Press Release: Zero discrimination campaign launched in hospitals across Thailand
UNAIDS Goodwill Ambassador and Singer Chalatit Tantiwut (Ben) supports campaign
BANGKOK, 2 March 2017— The Ministry of Public Health of Thailand, the Thai Network of People Living with HIV/AIDS (TNP+) and the Joint United Nations Programme on HIV/AIDS (UNAIDS) launched a campaign to promote Zero Discrimination in health-care settings. Popular Thai singer and UNAIDS National Goodwill Ambassador for Thailand, Chalatit Tantiwut (Ben) participated in the event, which took place at the Bamrasnaradura Infectious Disease Institute in Nonthaburi.
During the campaign around 1000 public hospitals across Thailand will show a video which portrays people living with HIV, who have overcome discrimination thanks to support from their communities. The video also features a short message from Mr Chalatit, encouraging everyone to join the Zero Discrimination movement. Hospitals will show the video in their waiting rooms for the next four weeks with the aim of raising awareness about the rights of all patients to non-discriminatory treatment.
“More than 30 years since HIV was detected in Thailand, stigma still remains a major challenge,” said Dr. Jessada Chokdamrongsuk, Director-General, Department of Disease Control, Ministry of Public Health. “Thailand is committed to ensuring health-care settings are safe and supportive environments.”

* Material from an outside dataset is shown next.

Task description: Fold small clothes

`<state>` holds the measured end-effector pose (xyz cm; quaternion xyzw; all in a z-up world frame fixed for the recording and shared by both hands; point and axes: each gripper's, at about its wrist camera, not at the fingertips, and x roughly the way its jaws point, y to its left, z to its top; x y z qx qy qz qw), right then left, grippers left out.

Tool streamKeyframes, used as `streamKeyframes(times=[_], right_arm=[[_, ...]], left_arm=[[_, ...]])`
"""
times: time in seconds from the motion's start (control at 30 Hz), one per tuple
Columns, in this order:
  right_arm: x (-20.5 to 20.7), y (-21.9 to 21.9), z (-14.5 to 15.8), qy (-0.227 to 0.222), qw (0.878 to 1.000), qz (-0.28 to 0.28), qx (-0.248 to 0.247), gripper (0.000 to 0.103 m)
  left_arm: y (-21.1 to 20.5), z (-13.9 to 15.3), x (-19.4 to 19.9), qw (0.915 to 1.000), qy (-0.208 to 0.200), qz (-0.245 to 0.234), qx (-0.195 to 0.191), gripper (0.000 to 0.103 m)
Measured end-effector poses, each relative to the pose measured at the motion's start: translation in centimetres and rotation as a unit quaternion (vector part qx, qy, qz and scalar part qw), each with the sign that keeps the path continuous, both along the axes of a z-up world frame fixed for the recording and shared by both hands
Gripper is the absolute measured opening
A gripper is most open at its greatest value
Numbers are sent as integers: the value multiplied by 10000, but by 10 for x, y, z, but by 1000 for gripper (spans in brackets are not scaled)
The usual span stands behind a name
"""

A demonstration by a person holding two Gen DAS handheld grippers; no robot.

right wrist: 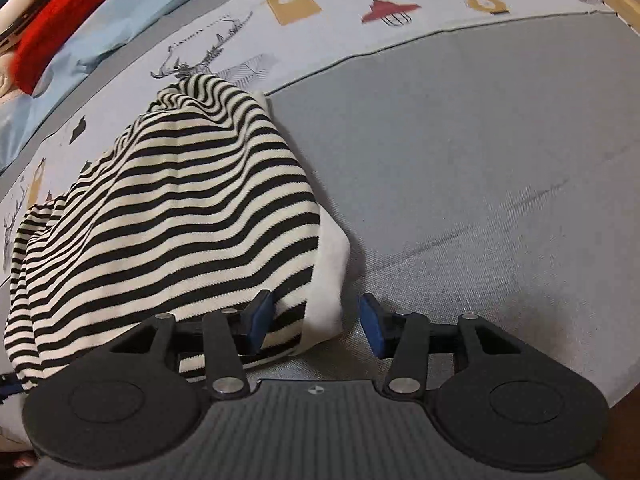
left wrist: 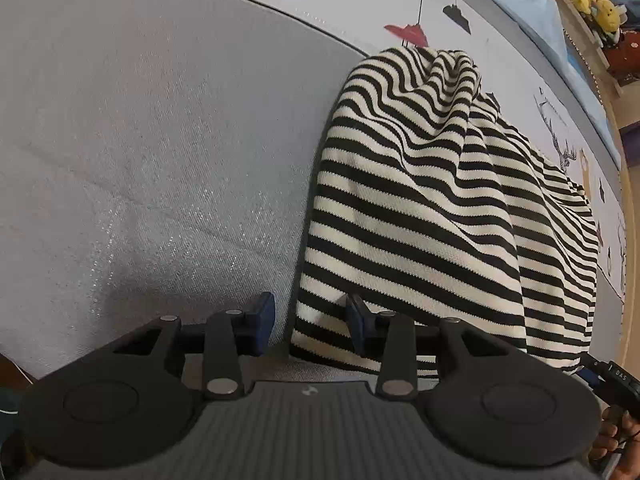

This initiative is part of an on-going effort by the Ministry of Thailand to tackle stigmatizing behaviours and attitudes among staff towards people living with HIV. A survey of 1600 Thai healthcare workers showed that more than 60% of workers feared an HIV infection while performing routine tasks and 90% admitted to at least one stigmatizing attitude.
The Ministry of Public Health with support from civil society, UNAIDS and the United States Agency for International Development has developed a comprehensive stigma reduction programme, which is gradually being scaled-up to include all public hospitals.
“Discriminating against anybody for any reason is always out of bounds,” said Mr Chalatit. “Making music is what I do best and I think it’s my duty to contribute to society and make some noise about zero discrimination.”
Discrimination is a barrier to accessing health services, which is why UNAIDS dedicated this year’s Zero Discrimination Day on the 1 March to eliminating discrimination in health-care settings.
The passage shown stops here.